**WHAT TO PRODUCE:**
Word-for-word reproduction, images excluded: copy every entry below.

*** DATA UNDER STUDY ***

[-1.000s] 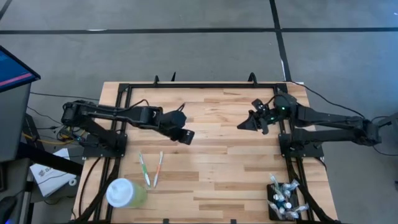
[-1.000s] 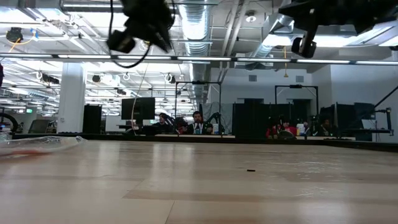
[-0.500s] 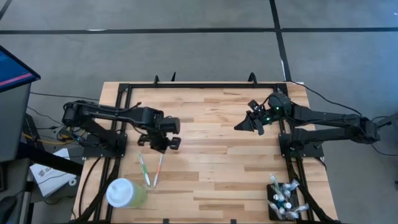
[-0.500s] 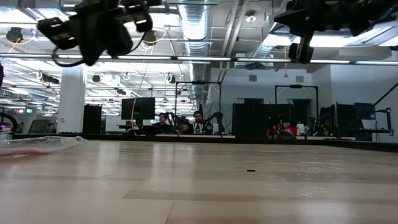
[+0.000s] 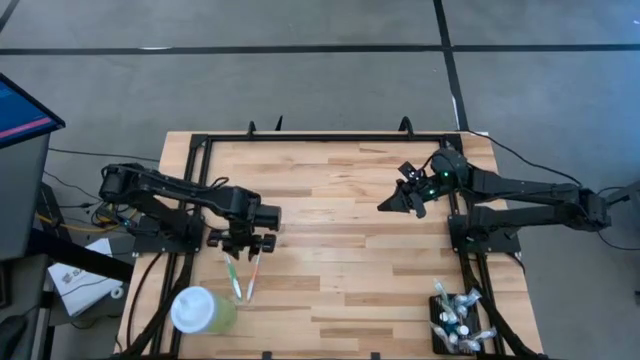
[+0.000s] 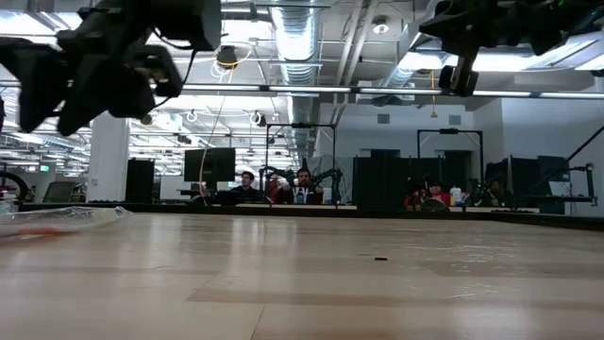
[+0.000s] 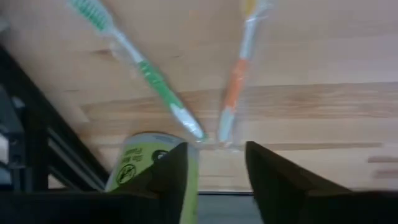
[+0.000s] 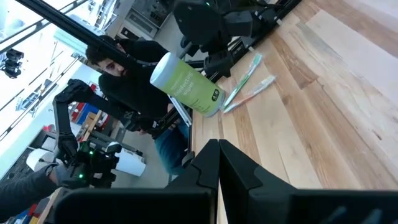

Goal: Pick & Place toothbrushing station
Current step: Put the green toothbrush into the black organizer

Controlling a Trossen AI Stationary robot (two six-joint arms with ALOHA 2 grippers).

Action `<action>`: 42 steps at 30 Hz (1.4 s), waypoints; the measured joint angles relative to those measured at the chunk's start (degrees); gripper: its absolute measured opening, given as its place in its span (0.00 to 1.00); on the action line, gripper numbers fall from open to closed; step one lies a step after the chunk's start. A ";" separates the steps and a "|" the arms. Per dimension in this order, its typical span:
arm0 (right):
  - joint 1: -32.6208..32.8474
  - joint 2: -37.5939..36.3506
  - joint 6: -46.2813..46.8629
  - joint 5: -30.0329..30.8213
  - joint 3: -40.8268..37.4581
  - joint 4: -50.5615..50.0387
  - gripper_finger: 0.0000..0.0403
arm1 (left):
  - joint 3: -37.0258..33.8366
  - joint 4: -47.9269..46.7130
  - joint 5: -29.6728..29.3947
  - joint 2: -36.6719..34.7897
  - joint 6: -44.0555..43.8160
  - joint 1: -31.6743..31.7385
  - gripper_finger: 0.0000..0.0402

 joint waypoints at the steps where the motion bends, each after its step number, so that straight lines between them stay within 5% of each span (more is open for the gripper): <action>1: 0.01 0.00 -0.12 0.00 0.00 0.01 0.00 | -0.56 -0.08 0.43 0.00 -0.33 -0.22 0.41; 9: -0.06 0.02 -0.84 0.02 0.00 0.07 0.00 | -5.62 0.52 2.19 -0.02 -3.21 -2.13 0.53; 42: -0.19 0.04 -1.79 0.20 -0.02 0.15 0.00 | -22.69 28.64 0.31 -0.15 -20.16 -11.47 0.50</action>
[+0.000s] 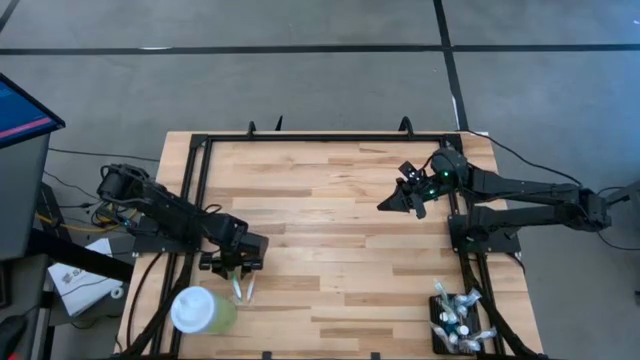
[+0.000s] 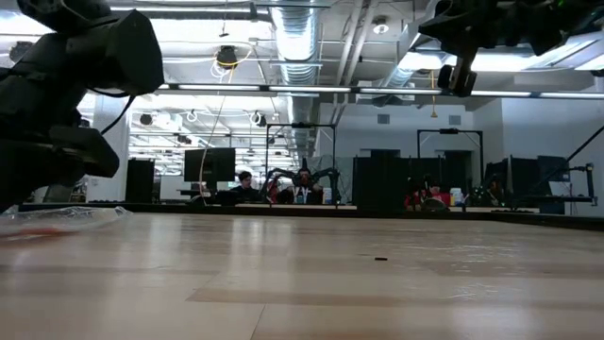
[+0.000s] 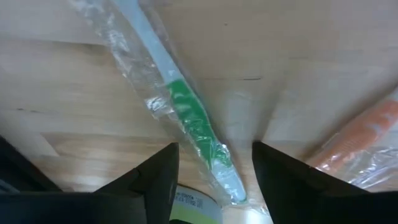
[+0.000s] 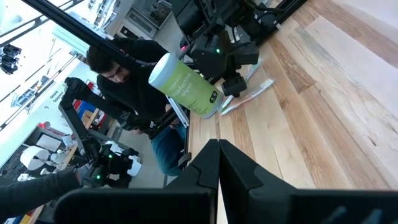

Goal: Pick & Place toothbrushing station
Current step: Put the green toothbrush into the black organizer

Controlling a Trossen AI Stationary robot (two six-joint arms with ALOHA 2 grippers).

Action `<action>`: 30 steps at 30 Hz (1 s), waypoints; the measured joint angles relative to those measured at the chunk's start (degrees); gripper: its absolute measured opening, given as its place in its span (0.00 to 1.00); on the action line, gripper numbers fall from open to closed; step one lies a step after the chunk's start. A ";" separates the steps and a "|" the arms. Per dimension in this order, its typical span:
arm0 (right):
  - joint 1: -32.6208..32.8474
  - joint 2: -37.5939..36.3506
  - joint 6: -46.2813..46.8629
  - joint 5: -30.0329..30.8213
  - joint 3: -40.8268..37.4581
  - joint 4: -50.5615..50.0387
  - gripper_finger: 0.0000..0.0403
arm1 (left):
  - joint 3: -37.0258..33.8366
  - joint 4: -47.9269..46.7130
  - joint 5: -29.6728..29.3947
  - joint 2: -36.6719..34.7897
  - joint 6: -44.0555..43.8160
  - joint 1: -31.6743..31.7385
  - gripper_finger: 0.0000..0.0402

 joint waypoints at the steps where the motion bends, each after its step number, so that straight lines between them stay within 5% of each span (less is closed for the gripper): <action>1: 0.00 0.00 0.00 0.00 0.00 0.02 0.00 | -0.43 1.06 -0.07 -0.07 0.04 0.00 0.50; 20: 0.02 0.00 0.02 0.02 0.00 1.49 0.00 | -2.08 3.96 -5.96 -0.13 5.44 -0.08 0.30; 30: 0.04 0.00 0.07 0.02 0.00 2.58 0.00 | -2.10 3.98 -6.64 -0.52 7.14 0.01 0.05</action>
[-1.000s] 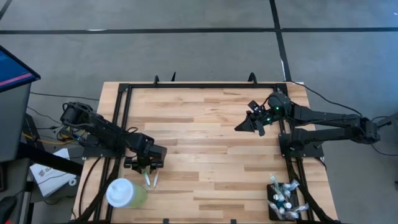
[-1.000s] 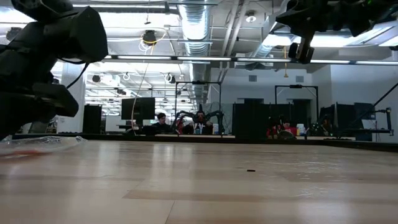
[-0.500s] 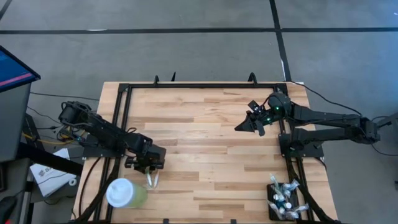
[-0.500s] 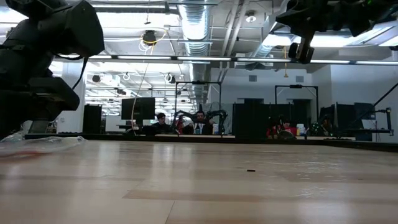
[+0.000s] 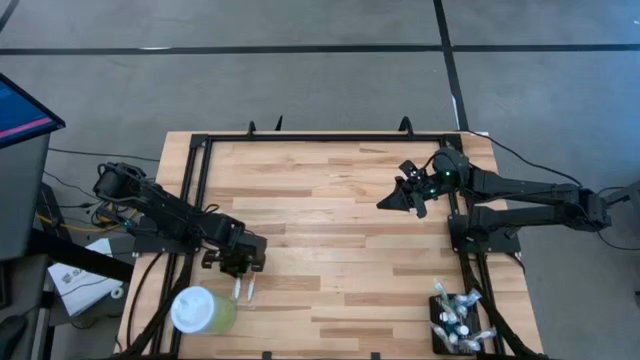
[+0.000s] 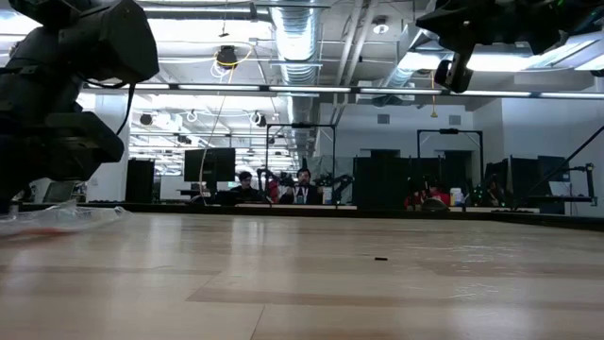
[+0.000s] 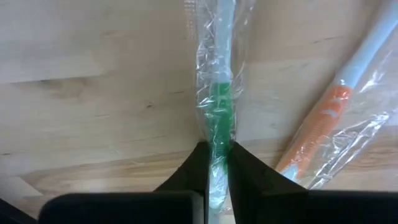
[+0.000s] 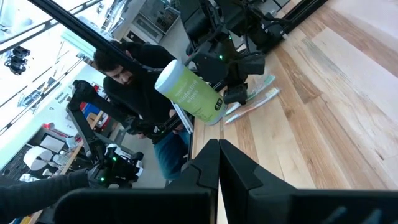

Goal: Pick & Place toothbrushing station
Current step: Put the green toothbrush into the black organizer

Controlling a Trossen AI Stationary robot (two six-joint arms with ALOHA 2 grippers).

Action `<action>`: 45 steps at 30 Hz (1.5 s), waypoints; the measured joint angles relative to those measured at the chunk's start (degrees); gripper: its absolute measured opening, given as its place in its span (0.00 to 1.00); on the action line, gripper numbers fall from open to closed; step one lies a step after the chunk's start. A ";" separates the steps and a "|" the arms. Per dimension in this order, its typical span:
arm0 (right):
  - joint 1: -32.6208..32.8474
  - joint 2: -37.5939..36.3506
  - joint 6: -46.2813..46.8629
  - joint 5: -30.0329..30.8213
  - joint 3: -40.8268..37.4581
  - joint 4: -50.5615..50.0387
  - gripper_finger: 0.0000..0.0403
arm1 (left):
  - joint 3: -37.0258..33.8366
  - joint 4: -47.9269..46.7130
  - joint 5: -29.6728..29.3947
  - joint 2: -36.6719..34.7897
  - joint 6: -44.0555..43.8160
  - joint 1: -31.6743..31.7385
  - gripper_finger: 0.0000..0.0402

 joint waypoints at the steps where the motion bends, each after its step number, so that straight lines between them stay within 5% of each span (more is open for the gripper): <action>1: 0.00 0.00 0.01 0.00 0.00 0.00 0.00 | -0.05 0.00 -0.34 -0.18 0.01 -0.02 0.05; 19: 0.00 0.00 0.11 0.00 0.00 0.02 0.00 | -0.53 -3.54 -16.67 -9.06 -2.05 -0.46 0.05; 45: -0.02 0.02 0.13 0.00 0.00 0.83 0.00 | 0.63 -4.31 -16.46 -10.00 -1.25 -0.55 0.00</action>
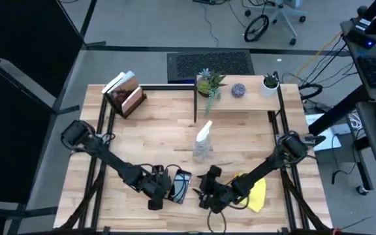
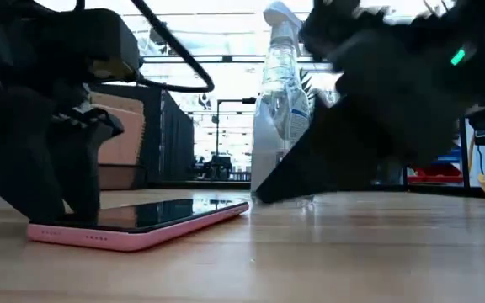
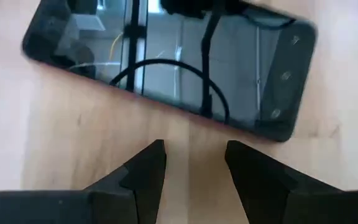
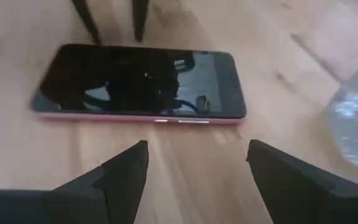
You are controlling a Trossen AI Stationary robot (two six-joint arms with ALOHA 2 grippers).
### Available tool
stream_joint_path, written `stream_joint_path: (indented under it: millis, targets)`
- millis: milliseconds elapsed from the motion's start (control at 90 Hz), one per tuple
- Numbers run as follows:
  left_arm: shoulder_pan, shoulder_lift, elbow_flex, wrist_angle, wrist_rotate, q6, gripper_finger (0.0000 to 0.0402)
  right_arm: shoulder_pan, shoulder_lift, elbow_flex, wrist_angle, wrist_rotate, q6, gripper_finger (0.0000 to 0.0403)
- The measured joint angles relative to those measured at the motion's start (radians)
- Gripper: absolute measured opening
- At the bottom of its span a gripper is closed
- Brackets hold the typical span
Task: Apply microfiber cloth
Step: Wipe the front of the cellphone using the microfiber cloth
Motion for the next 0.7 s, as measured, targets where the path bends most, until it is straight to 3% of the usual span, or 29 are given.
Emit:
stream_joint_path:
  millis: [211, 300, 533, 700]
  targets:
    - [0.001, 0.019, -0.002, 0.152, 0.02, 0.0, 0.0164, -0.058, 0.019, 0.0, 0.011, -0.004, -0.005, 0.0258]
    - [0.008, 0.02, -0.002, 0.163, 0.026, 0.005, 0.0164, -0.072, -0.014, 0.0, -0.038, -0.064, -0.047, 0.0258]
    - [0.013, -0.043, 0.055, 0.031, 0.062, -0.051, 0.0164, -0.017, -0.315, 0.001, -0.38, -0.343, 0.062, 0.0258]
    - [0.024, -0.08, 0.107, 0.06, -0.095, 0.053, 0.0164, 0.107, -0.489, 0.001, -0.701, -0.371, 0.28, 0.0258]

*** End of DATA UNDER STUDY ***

**ANSWER AREA:**
[-1.000s] 
[-1.000s] 
[-0.500s] 
[-0.500s] 
[+0.000s] 
[+0.000s] 
[+0.000s] 
[+0.000s] 

Goal: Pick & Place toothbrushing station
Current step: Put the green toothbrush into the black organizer

Controlling a Trossen AI Stationary robot (two six-joint arms with ALOHA 2 grippers).

Action `<action>`: 42 steps at 30 Hz (1.4 s), waypoints; the measured joint angles relative to those measured at the chunk's start (degrees); gripper: its absolute measured opening, given as its place in its span (0.00 to 1.00); on the action line, gripper numbers fall from open to closed; step one lies a step after the chunk's start. A ";" separates the steps and a "|" the arms. Per dimension in this order, its typical span:
arm0 (right):
  - joint 1: -32.6208..32.8474
  - joint 2: -37.5939..36.3506
  - joint 6: -46.2813..46.8629
  - joint 5: -30.0329..30.8213
  - joint 3: -40.8268..37.4581
  - joint 4: -50.5615..50.0387
  - gripper_finger: 0.0000..0.0403
arm1 (left):
  - joint 3: -37.0258..33.8366
  - joint 4: -47.9269..46.7130
  - joint 5: -29.6728..29.3947
  - joint 2: -36.6719..34.7897
  - joint 6: -44.0555..43.8160
  - joint 1: -31.6743..31.7385
  - gripper_finger: 0.0000..0.0402

 joint waypoints at the steps where the motion bends, each after its step number, so that straight lines between them stay within 5% of each span (more is open for the gripper): <action>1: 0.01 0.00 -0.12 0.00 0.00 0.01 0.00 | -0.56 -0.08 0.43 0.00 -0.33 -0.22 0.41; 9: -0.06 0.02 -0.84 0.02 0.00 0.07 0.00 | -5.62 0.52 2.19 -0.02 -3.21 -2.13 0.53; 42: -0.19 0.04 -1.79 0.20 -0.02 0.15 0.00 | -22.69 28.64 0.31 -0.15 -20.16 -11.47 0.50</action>
[+0.000s] 
[+0.000s] 
[+0.000s] 
[+0.000s] 

Goal: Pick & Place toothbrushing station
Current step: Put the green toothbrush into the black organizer

Controlling a Trossen AI Stationary robot (two six-joint arms with ALOHA 2 grippers).

Action `<action>`: 30 steps at 30 Hz (1 s), waypoints; the measured joint angles relative to those measured at the chunk's start (degrees); gripper: its absolute measured opening, given as its place in its span (0.00 to 1.00); on the action line, gripper numbers fall from open to closed; step one lies a step after the chunk's start. A ";" separates the steps and a "|" the arms. Per dimension in this order, its typical span:
arm0 (right):
  - joint 1: -32.6208..32.8474
  - joint 2: -37.5939..36.3506
  - joint 6: -46.2813..46.8629
  - joint 5: -30.0329..30.8213
  - joint 3: -40.8268..37.4581
  - joint 4: -50.5615..50.0387
  - gripper_finger: 0.0000..0.0403
arm1 (left):
  - joint 3: -37.0258..33.8366
  - joint 4: -47.9269..46.7130
  - joint 5: -29.6728..29.3947
  - joint 2: -36.6719..34.7897
  - joint 6: -44.0555..43.8160
  - joint 1: -31.6743..31.7385
  - gripper_finger: 0.0000..0.0402

 joint waypoints at the steps where the motion bends, each after its step number, so that straight lines between them stay within 5% of each span (less is closed for the gripper): <action>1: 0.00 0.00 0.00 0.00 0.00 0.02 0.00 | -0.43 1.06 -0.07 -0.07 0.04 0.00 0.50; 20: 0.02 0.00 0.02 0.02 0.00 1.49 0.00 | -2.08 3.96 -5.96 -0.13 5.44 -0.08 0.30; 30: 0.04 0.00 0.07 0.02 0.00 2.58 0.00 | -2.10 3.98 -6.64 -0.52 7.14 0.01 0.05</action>
[-1.000s] 
[-1.000s] 
[-0.500s] 
[-0.500s] 
[+0.000s] 
[+0.000s] 
[+0.000s] 
[+0.000s] 

Goal: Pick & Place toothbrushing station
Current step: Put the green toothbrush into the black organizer

Controlling a Trossen AI Stationary robot (two six-joint arms with ALOHA 2 grippers).

Action `<action>`: 45 steps at 30 Hz (1.5 s), waypoints; the measured joint angles relative to those measured at the chunk's start (degrees); gripper: its absolute measured opening, given as its place in its span (0.00 to 1.00); on the action line, gripper numbers fall from open to closed; step one lies a step after the chunk's start. A ";" separates the steps and a "|" the arms. Per dimension in this order, its typical span:
arm0 (right):
  - joint 1: -32.6208..32.8474
  - joint 2: -37.5939..36.3506
  - joint 6: -46.2813..46.8629
  - joint 5: -30.0329..30.8213
  - joint 3: -40.8268..37.4581
  - joint 4: -50.5615..50.0387
  - gripper_finger: 0.0000..0.0403
arm1 (left):
  - joint 3: -37.0258..33.8366
  - joint 4: -47.9269..46.7130
  - joint 5: -29.6728..29.3947
  - joint 2: -36.6719..34.7897
  - joint 6: -44.0555..43.8160
  - joint 1: -31.6743..31.7385
  - gripper_finger: 0.0000..0.0402

 joint waypoints at the steps where the motion bends, each after its step number, so that straight lines between them stay within 5% of each span (more is open for the gripper): <action>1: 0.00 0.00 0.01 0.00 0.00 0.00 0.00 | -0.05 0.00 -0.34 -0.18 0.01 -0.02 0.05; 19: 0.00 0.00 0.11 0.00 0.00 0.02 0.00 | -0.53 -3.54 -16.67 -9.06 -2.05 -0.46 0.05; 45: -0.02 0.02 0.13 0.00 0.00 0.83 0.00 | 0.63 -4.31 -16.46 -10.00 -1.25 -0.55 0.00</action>
You are controlling a Trossen AI Stationary robot (two six-joint arms with ALOHA 2 grippers).
### Available tool
stream_joint_path, written `stream_joint_path: (indented under it: millis, targets)`
- millis: milliseconds elapsed from the motion's start (control at 90 Hz), one per tuple
- Numbers run as follows:
  left_arm: shoulder_pan, shoulder_lift, elbow_flex, wrist_angle, wrist_rotate, q6, gripper_finger (0.0000 to 0.0402)
  right_arm: shoulder_pan, shoulder_lift, elbow_flex, wrist_angle, wrist_rotate, q6, gripper_finger (0.0000 to 0.0403)
- The measured joint angles relative to those measured at the motion's start (radians)
- Gripper: absolute measured opening
- At the bottom of its span a gripper is closed
- Brackets hold the typical span
Task: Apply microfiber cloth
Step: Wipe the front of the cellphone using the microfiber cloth
Motion for the next 0.7 s, as measured, targets where the path bends most, until it is straight to 3% of the usual span, or 29 are given.
Emit:
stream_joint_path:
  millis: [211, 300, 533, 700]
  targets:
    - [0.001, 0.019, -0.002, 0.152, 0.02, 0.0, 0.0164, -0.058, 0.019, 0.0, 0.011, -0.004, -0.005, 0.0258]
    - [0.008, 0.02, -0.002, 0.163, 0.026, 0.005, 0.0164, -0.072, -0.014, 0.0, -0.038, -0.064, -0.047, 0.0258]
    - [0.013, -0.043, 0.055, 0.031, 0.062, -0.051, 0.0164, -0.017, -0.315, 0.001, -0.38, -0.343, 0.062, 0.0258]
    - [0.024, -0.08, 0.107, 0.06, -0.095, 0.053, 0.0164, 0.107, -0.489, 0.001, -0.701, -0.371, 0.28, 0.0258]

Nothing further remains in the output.